LONDON — Schools in England will be expected to inform parents if their kids want to change their gender identity, under new guidance issued by the British government Tuesday.
Under the draft plan, which comes amid heated debate about gender in the governing Conservative Party and calls from schools for more support, teachers will not be forced to automatically tell parents if their kids raise “general” questions about their gender identity at school.
But they will be expected to inform parents if kids want to take more concrete steps towards transitioning. There will be some exemptions in place where there are concerns about a child’s safety at home.
The guidance notably stops short of a total ban on social transitioning — which can include changes to someone’s name, pronouns and appearance — in schools, as some in the Tory Party had been calling for.

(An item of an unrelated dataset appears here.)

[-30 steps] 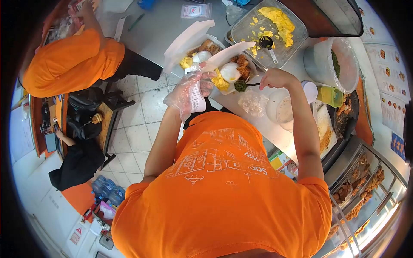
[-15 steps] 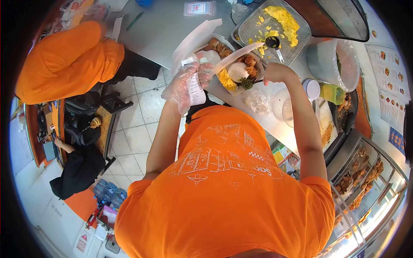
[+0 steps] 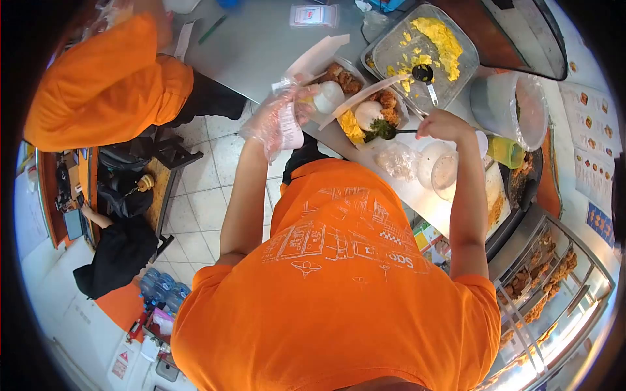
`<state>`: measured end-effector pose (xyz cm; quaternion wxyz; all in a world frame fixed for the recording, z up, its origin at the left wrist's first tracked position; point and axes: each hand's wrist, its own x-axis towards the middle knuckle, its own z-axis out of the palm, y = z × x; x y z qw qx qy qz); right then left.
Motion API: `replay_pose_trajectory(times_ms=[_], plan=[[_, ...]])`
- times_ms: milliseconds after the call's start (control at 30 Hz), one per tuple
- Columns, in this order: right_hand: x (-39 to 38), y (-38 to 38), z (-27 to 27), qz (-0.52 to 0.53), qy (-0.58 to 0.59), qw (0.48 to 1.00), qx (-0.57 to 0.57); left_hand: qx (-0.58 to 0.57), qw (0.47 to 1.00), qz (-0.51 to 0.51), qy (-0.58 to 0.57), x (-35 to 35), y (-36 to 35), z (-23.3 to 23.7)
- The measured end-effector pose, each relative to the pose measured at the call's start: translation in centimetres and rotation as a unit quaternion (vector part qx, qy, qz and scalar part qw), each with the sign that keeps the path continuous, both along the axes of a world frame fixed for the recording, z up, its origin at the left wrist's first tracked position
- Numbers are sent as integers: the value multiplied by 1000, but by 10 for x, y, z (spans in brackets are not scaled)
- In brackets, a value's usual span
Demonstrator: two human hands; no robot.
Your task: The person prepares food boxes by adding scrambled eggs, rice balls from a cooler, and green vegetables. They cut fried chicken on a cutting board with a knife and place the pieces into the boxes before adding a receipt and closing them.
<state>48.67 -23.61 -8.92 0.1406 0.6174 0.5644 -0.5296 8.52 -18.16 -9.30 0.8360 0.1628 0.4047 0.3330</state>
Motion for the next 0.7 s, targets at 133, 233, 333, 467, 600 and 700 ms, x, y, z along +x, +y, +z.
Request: replay_pose_trajectory(times_ms=[133, 233, 333, 467, 600, 700], plan=[[12, 6, 61, -21, 0, 1000, 13, 19, 999, -48, 14, 0, -4, -24], [21, 19, 85, -70, 91, 992, 54, -65, 994, -86, 1, 10, -19, -34], [10, 51, 110, -120, 116, 981, 94, -68, 987, -146, 3, 16, -26, -23], [-34, 113, 101, 43, 22, 996, 73, -74, 978, -189, 46, 20, -34, -26], [-82, 154, 41, 227, -77, 969, 66, -87, 982, -169, 13, 16, -35, -40], [-120, 159, 12, 242, -143, 959, 41, -142, 977, -103, -118, 9, -29, -58]])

Instead, the government says schools must take a “cautious approach” to such requests and are not under a “general duty” to comply with them.

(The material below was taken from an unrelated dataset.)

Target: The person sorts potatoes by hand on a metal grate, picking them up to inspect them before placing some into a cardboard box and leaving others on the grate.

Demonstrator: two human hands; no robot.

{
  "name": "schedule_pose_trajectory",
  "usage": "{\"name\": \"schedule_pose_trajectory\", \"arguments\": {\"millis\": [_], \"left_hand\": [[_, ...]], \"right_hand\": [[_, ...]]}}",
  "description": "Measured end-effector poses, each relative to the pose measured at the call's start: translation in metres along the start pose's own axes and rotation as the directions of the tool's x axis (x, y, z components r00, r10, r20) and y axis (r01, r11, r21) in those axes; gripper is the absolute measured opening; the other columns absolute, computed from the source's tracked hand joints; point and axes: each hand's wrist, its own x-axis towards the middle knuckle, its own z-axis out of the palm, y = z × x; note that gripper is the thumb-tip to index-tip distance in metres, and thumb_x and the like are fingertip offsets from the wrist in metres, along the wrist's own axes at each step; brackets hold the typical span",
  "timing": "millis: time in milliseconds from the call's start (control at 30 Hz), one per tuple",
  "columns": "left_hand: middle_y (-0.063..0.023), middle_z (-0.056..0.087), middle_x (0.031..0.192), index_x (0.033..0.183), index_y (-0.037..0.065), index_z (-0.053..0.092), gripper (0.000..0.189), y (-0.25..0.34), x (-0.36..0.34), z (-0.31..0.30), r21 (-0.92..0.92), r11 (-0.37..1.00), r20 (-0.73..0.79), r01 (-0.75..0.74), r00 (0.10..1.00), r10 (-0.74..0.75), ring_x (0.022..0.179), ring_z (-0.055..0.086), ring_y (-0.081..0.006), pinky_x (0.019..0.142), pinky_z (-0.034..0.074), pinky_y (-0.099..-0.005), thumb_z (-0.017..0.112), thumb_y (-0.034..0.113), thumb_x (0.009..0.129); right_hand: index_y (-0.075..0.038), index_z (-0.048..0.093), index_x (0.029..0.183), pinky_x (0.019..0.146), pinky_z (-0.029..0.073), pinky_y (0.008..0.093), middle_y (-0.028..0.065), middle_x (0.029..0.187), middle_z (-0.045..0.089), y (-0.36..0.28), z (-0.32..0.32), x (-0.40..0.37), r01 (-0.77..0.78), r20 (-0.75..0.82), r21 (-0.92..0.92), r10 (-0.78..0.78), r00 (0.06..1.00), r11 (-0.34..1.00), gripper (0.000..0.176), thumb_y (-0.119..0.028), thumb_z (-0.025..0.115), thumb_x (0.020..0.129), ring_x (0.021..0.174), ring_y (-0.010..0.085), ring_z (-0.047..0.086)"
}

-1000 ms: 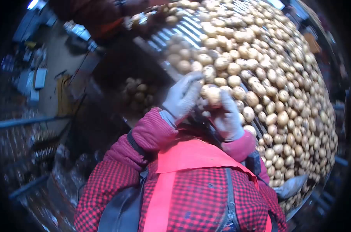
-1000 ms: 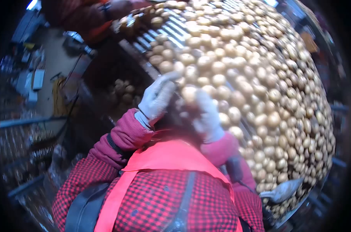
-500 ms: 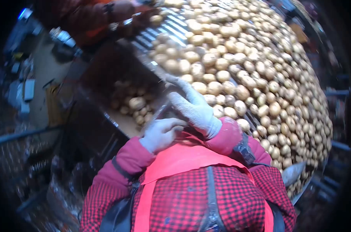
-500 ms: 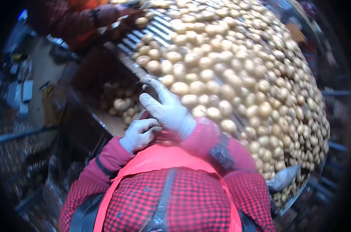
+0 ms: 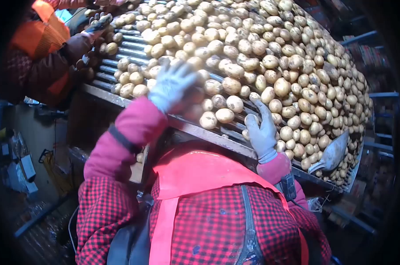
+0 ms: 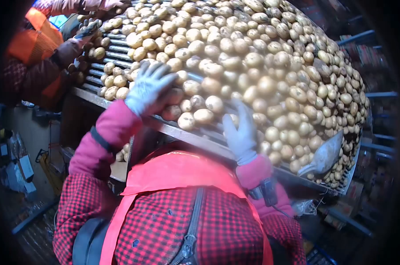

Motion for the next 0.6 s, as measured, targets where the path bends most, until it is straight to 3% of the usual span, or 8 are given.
{"name": "schedule_pose_trajectory", "arguments": {"millis": [100,167,233,300,433,467,533,600], "left_hand": [[-0.0072,0.057,0.133,0.116,0.024,0.067,0.031,-0.047,0.019,0.015,0.137,0.99,-0.077,0.038,0.997,-0.027,0.132,0.049,-0.033,0.108,0.036,-0.0522,0.072,0.029,0.086],[-0.0078,0.054,0.142,0.126,0.027,0.065,0.041,-0.05,0.038,-0.02,0.194,0.956,0.274,0.221,0.924,-0.269,0.137,0.045,-0.0338,0.111,0.035,-0.0514,0.073,0.032,0.086],[-0.0083,0.051,0.147,0.133,0.03,0.061,0.052,-0.093,0.023,0.004,0.223,0.946,-0.136,0.235,0.968,-0.209,0.138,0.044,-0.035,0.113,0.035,-0.0501,0.075,0.034,0.083],[-0.0078,0.049,0.15,0.138,0.03,0.057,0.058,-0.109,0.022,-0.007,0.305,0.901,-0.086,0.309,0.951,-0.297,0.139,0.041,-0.0361,0.112,0.032,-0.0523,0.073,0.035,0.083],[-0.0108,0.051,0.144,0.142,0.025,0.055,0.056,-0.141,0.015,-0.01,0.503,0.668,-0.187,0.548,0.824,-0.535,0.136,0.043,-0.0362,0.111,0.031,-0.0543,0.067,0.034,0.089],[-0.0122,0.052,0.144,0.136,0.021,0.058,0.05,-0.138,0.013,-0.009,0.491,0.694,-0.274,0.526,0.85,-0.45,0.127,0.052,-0.0351,0.104,0.04,-0.0527,0.069,0.028,0.088],[-0.0122,0.052,0.146,0.138,0.02,0.057,0.057,-0.105,0.023,-0.025,0.241,0.914,-0.086,0.326,0.945,-0.314,0.126,0.055,-0.0359,0.103,0.045,-0.0493,0.071,0.022,0.083],[-0.0125,0.053,0.145,0.138,0.019,0.057,0.061,-0.071,0.033,-0.015,0.032,0.992,0.068,0.119,0.99,-0.121,0.12,0.06,-0.0363,0.097,0.051,-0.0468,0.072,0.015,0.079]], "right_hand": [[0.0,0.055,0.14,0.107,0.048,0.0405,0.019,0.136,0.06,0.008,0.003,0.011,-0.104,-0.007,0.144,0.106,0.994,0.984,0.049,-0.012,0.068,0.094,0.125,0.03,0.059],[-0.001,0.055,0.14,0.106,0.048,0.0406,0.0185,0.135,0.06,0.002,0.007,0.019,-0.076,-0.009,0.159,0.078,0.997,0.984,0.048,-0.011,0.066,0.094,0.124,0.0287,0.059],[-0.003,0.056,0.139,0.106,0.047,0.0403,0.0167,0.135,0.061,-0.007,0.01,0.036,-0.034,-0.01,0.162,0.036,0.999,0.986,0.048,-0.012,0.068,0.093,0.124,0.0274,0.059],[-0.004,0.057,0.138,0.106,0.047,0.0402,0.0153,0.135,0.061,-0.004,0.014,0.052,0.048,-0.009,0.114,-0.047,0.999,0.992,0.048,-0.013,0.069,0.093,0.123,0.0279,0.058],[-0.001,0.055,0.14,0.11,0.045,0.0387,0.0182,0.137,0.06,-0.003,0.021,0.09,0.228,0.07,-0.059,-0.224,0.972,0.972,0.05,-0.009,0.068,0.093,0.129,0.0295,0.056],[-0.007,0.056,0.14,0.111,0.045,0.0407,0.0185,0.136,0.06,-0.003,0.026,0.1,0.201,0.101,-0.137,-0.188,0.977,0.97,0.051,-0.015,0.069,0.092,0.129,0.0334,0.056],[-0.014,0.057,0.141,0.109,0.045,0.0448,0.0177,0.139,0.058,-0.004,0.037,0.123,0.232,0.189,-0.33,-0.177,0.966,0.915,0.052,-0.026,0.069,0.092,0.125,0.0354,0.058],[-0.015,0.055,0.144,0.101,0.049,0.0449,0.0167,0.137,0.06,-0.003,0.051,0.147,0.208,0.281,-0.426,-0.09,0.955,0.88,0.054,-0.027,0.069,0.093,0.113,0.0343,0.064]]}}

Equalities Secretary Kemi Badenoch, seen as a potential future leader of the Conservatives, said Tuesday that the guidance should give teachers and school leaders “greater confidence when dealing with an issue that has been hijacked by activists misrepresenting the law.”
“It makes clear that schools do not have to accept a child’s request to socially transition, and that teachers or pupils should not be pressured into using different pronouns,” she added.
Truss: Not far enough
The draft guidelines, which will now be thrown open for views before being firmed up, come after months of deliberation from the U.K. government.
Critics on the right of the Tory party are already pushing for the government to do more — and want formal legislation rather than guidelines.
Former Prime Minister Liz Truss said Tuesday: “Today’s guidance does not go far enough. During the many months we have been waiting for its publication, it has become increasingly clear that non-statutory guidance will provide insufficient protection and clarity, and that a change in the law of the land is required.”
Truss, backed by Tory MPs including Miriam Cates of the influential New Conservatives caucus, is instead pushing legislation of her own. That backbench plan — which is unlikely to succeed in the House of Commons — would protect single-sex spaces in law; ban social transitioning in schools; and prevent the use of puberty blockers and hormone treatment for gender dysphoria in under-18s.